Staff Day

Ah, staff day.  A day filled with learning.

As per usual, let me round up some information I learned today as a public service.

-Breakfast burritos can be eaten over your lap just so long as you are crammed in a room with other people and tables are mysteriously unavailable.  Also, it is preferable to eat in this fashion jammed in with everyone as opposed to eating breakfast at home like every other goddamn day when you eat a bagel over the sink in your shitty apartment and wonder how bad of a car accident you’d have to get in to have the rest of the day off.

-Coffee is best served in gigantic urns that are completely unwashed, scalding hot all around the outside, and with drippy spigots that drop brown stains all over the floor or, alternatively, on a tasteful crappy towel set on the floor.

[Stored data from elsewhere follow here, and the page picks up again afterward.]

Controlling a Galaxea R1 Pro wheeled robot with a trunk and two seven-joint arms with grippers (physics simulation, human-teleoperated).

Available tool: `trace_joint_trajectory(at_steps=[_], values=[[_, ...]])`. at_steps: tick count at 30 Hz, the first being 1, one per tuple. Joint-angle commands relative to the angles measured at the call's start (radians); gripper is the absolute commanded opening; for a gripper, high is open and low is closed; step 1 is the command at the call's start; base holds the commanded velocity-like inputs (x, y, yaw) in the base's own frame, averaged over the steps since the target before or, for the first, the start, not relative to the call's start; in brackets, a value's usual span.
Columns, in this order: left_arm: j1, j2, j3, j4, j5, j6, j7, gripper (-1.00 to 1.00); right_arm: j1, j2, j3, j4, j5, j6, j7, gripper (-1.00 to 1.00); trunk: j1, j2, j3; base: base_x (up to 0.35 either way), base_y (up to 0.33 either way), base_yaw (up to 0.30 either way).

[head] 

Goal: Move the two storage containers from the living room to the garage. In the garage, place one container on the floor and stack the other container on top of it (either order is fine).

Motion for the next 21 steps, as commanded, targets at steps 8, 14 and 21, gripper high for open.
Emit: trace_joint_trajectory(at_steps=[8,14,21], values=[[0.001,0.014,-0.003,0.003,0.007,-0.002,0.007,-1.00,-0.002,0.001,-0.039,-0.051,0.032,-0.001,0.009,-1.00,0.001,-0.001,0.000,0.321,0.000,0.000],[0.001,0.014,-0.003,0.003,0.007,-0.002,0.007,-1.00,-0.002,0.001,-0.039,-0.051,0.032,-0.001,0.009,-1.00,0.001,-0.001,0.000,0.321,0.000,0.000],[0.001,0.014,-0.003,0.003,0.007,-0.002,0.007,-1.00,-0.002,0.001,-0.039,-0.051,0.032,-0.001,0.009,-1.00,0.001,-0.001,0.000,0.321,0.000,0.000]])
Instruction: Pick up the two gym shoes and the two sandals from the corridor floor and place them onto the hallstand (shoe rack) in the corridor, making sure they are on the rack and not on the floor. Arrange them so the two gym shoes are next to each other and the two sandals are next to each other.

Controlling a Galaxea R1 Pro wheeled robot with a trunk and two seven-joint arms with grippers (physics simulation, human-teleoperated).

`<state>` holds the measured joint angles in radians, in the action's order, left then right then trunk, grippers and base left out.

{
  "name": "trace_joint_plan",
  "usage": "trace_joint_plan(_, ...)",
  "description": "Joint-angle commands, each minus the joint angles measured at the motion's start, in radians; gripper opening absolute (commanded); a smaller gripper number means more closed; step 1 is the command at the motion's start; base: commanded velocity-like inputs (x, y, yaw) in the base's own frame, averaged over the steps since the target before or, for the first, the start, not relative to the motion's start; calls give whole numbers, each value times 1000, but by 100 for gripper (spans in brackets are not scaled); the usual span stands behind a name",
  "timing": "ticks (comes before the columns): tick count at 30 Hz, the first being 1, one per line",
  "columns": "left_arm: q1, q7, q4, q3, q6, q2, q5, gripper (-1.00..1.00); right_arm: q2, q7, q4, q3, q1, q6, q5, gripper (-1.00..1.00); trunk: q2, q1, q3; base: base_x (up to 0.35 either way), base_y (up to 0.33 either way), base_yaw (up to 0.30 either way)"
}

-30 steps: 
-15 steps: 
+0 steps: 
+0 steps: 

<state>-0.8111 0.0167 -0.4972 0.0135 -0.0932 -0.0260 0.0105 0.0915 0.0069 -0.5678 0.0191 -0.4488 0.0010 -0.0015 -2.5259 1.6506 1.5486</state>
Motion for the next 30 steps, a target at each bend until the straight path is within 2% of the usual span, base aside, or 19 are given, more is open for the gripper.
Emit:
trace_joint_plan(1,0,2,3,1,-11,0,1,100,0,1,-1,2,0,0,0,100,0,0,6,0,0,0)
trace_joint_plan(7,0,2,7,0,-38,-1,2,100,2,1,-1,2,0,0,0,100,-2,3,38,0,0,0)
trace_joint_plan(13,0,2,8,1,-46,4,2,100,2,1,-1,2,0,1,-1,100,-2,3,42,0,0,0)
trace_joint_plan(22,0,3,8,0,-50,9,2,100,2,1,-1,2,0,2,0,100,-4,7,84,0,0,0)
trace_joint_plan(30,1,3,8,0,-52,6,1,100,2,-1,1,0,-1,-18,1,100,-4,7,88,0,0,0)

-The most important part of doing stuff is to have your executive director then repeat everything you did back to you with a program that, though technically not powerpoint, has all the same boringness and also was running far too slowly on the computer to transition smoothly and have any real purpose.

-What the executive director is up to is both mysterious and not worth talking about in a half hour presentation.

-The best place to house a large group is in a building which has 1 men’s room that can accommodate one man at a time. 

-If you’re going to get paid $40,000 to do some work on demographics, you are not going to blow people away by telling them that it seems like things are going pretty good and there’s very little for you to do.  It’ sort of like when a rock star says, “Are you ready to rock…DENVER!” and you’re supposed to cheer.  It’s sort of like that, except I’m not drunk, having fun, interested in what’s happening in front of me, or thinking about much except how fast I could die from blood loss if I managed to grab a whole handful of pens and jam them in my thigh.

-Folding chairs will never be comfortable.  It’s physically impossible, I guess.  God forbid they have, I don’t know, a quarter-inch of padding for my precious ass.

-There is a thing called the cloud.  It’s where all the computing happens.  You’re already using it constantly, so there are a lot of reasons to learn about it.  For example, if you wanted to completely redo your email and calendar spending hours of manpower for a “free” system that’s more comfortable and less secure.

-Stuff in the cloud isn’t owned by you.  So all those emails to your step grandpa, the ones you were going to turn into a hilarious book, might not belong to you.  Or they might.  Who knows?